Mientras Indra atraviesa una de las etapas más controvertidas de su historia reciente por la proyectada integración con Escribano Mechanical & Engineering (EM&E), el informe anual de remuneraciones remitido a la CNMV refleja cifras que añaden presión al debate sobre la gobernanza del grupo.

El presidente de la compañía, Ángel Escribano, percibió 607.000 euros en 2025, su primer ejercicio completo al frente de la empresa. Por su parte, el consejero delegado, José Vicente de los Mozos, recibió 1,88 millones de euros, un 2,3% más que el año anterior.

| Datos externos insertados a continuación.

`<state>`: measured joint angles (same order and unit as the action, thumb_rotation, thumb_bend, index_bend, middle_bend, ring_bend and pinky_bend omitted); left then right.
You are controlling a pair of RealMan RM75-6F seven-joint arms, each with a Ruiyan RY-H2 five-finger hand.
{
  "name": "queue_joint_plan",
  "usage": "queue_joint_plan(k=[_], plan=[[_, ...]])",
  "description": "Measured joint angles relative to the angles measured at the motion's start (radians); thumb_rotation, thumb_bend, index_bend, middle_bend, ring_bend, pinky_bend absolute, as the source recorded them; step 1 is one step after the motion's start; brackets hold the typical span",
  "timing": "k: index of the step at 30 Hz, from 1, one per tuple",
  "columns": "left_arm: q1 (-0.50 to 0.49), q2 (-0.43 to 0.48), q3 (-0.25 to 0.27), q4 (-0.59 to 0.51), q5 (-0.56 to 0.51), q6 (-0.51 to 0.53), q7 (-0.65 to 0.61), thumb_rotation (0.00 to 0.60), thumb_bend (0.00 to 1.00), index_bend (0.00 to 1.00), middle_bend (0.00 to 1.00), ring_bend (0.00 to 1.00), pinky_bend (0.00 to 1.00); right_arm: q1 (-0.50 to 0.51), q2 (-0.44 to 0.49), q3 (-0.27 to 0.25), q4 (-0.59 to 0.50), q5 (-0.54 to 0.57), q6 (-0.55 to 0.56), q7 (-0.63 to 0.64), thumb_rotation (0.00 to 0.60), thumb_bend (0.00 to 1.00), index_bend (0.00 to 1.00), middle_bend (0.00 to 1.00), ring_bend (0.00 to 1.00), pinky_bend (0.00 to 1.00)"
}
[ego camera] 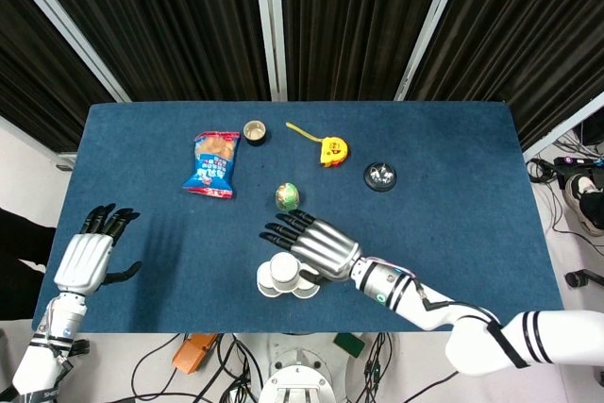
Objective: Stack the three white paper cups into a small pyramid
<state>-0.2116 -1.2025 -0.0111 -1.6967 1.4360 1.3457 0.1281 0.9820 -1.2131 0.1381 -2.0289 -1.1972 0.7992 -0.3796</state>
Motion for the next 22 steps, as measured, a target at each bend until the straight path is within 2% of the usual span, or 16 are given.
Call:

Las cifras no serían extraordinarias en el contexto del Ibex 35 si no fuera por el momento en que se producen: una crisis interna marcada por el conflicto de interés en la cúpula, tensiones en el consejo y un fuerte escrutinio público sobre la operación con la empresa vinculada a la presidencia.

Incrementos y variables en un contexto delicado

En el caso de De los Mozos, más de 1,5 millones correspondieron a retribución en metálico, mientras que parte del importe provino de beneficios asociados a instrumentos financieros. El incremento, aunque moderado en términos porcentuales, contrasta con el clima de incertidumbre que rodea a la compañía.

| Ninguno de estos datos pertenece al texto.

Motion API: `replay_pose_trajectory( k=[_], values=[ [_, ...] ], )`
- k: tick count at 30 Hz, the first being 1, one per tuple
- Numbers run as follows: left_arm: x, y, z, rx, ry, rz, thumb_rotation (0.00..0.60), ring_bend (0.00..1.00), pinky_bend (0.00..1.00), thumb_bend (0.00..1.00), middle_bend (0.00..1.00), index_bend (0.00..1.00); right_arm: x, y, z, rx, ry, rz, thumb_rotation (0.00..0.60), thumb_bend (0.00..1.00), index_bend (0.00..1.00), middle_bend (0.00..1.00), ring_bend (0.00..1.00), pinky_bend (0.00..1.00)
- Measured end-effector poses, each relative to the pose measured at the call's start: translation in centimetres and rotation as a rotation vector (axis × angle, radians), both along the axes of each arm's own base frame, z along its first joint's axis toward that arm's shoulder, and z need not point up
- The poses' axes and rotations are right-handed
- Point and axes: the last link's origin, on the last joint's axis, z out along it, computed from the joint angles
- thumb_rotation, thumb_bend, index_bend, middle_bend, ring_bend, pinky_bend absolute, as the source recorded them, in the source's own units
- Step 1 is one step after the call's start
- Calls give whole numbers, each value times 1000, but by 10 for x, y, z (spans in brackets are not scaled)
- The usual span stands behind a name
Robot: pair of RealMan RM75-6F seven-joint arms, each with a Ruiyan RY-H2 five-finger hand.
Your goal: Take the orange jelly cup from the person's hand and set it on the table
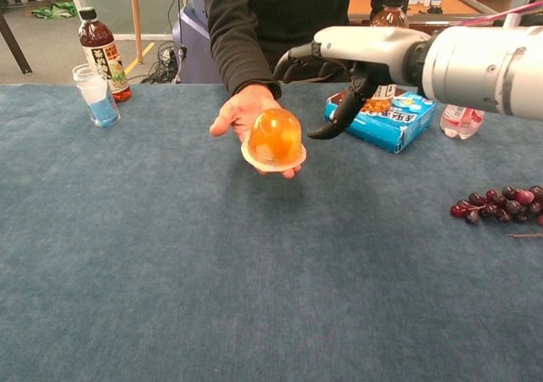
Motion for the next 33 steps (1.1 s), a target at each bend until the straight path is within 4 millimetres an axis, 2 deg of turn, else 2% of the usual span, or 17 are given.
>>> replay_pose_trajectory(
  k=[22,25,30,33],
  values=[
    [-6,-2,0,3,3,19,600,289,217,171,338,402,13,-20,-44,38,40,-15,600,227,206,165,0,214],
    [-7,-3,0,3,3,23,600,288,217,171,338,402,13,-21,-48,40,43,-17,600,244,228,174,2,258],
    [-9,-4,0,5,3,27,600,288,217,171,338,402,15,-21,-51,44,34,-17,600,281,313,213,45,414],
    [-9,-4,0,5,2,27,600,288,217,171,338,402,16,-20,-54,41,28,-7,600,304,356,231,71,467]
  ],
)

La percepción de que la dirección mantiene una senda ascendente en sus remuneraciones mientras la gobernanza está bajo cuestionamiento no ayuda a reforzar la confianza del mercado.

Indemnizaciones millonarias en la filial tecnológica

El informe también revela que Luis Abril, exdirector general de Minsait, la filial tecnológica del grupo, percibió 3,58 millones de euros en 2025 tras su salida. Una parte sustancial de esa cifra corresponde a indemnizaciones y compensaciones por no competencia.

Aunque contractualmente previstas, estas cantidades elevadas reabren el debate sobre la política retributiva en un momento en el que Indra afronta desafíos estratégicos y reputacionales de primer orden.

Relevo en la presidencia y contexto político

Las cifras se producen tras el relevo en la presidencia, cuando Ángel Escribano sustituyó a Marc Murtra, quien pasó a ocupar la presidencia ejecutiva de Telefónica tras un movimiento impulsado por el accionista público a través de la SEPI.

Ese cambio en la cúpula es, además, el origen del proyecto de integración con EM&E, una operación que ha polarizado al consejo y generado dudas sobre la alineación de intereses.

Gobernanza y oportunidad

El debate no se limita a la cuantía de las cifras. Se trata de la oportunidad y del mensaje que se transmite. En una empresa estratégica con participación pública relevante, sometida a un intenso escrutinio institucional, las decisiones sobre retribuciones adquieren una dimensión adicional.

Indra necesita recuperar estabilidad y credibilidad. Sin embargo, la publicación de remuneraciones millonarias en plena tormenta corporativa alimenta la sensación de desconexión entre la dirección y el contexto crítico que atraviesa la compañía.

La cuestión no es si las cifras están dentro del mercado.
La cuestión es si el momento elegido refuerza —o debilita— la confianza en su gobierno corporativo.